Perfeição - por Jorge Queiroz da Silva

A perfeição é algo inexistente, pois ela, pelos próprios caminhos, demonstra sua indefinição. Acredito que seja composta de fatos e atos, de um passo contido do medo de errar. Diziam os antigos: perfeito só Deus! Na verdade, pregavam num mundo imaturo, buscando as idéias de um homem inseguro, que tentava, a qualquer instante, chegar à sonhada perfeição. As provas demonstram que, em todas as áreas da vida, mudanças constantes se fazem em busca da perfeição. Lembremo-nos do avião 14-Bis.

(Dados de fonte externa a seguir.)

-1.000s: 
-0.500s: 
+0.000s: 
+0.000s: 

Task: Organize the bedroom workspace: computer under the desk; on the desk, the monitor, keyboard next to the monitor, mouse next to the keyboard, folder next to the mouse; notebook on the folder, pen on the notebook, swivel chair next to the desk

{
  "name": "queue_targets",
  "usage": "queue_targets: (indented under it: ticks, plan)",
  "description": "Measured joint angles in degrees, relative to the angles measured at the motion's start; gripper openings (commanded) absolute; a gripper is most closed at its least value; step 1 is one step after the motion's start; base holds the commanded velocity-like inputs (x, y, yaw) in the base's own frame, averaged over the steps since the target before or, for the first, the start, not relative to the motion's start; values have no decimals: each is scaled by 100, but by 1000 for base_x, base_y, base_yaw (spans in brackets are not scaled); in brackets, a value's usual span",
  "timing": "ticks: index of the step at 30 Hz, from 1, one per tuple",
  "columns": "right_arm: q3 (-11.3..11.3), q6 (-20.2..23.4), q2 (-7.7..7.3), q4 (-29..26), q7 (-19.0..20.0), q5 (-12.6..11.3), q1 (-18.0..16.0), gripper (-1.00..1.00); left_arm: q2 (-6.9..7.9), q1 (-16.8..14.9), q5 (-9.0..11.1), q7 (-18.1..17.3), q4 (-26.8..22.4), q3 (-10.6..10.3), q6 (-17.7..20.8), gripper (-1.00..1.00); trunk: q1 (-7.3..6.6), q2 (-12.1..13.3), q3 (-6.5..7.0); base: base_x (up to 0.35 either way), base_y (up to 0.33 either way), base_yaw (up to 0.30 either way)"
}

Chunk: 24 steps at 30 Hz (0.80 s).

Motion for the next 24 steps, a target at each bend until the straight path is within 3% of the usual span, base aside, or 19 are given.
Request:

Foi perfeito e voava, mas por um tempo. Hoje, os Mirages, os caças de guerra, foram ultrapassados por outros tipos de aviões, como o Concorde, de vôos rápidos e internacionais. Esse também foi proibido de atuar, pelo seu ronco acima dos limites normais. Posso citar outro exemplo de caminhos em busca da perfeição, quando me lembro da época em que estagiava na IBM e ficava impressionado com o computador do Centro de Estudos ser classificado como o mais veloz na execução de cerca de dezesseis tarefas diferentes ao mesmo tempo. A busca da perfeição fez com que chegássemos hoje ao “notebook” de tamanho reduzido e com muito mais propriedades do que o monstro de 1968, sem falar que só existiam dezesseis unidades do mesmo nas grandes e principais Empresas do país. Posso citar outro exemplo. No ano de 1957, em meio ao meu trabalho, um colega inventivo e criador pediu-me que dirigisse uma carta a uma empresa fabricante de automóveis oferecendo seu mais novo invento: uma roda de encaixe para utilização nos carrões fabricados. Para minha surpresa, provando-me que a busca da perfeição é constante, tal Empresa respondeu sua carta dizendo que o invento era muito avançado e que talvez pudesse ser utilizado nos carros que seriam fabricados dali a mais ou menos trinta anos. Por isso, creio que a perfeição ainda está a cargo de nosso pai Criador!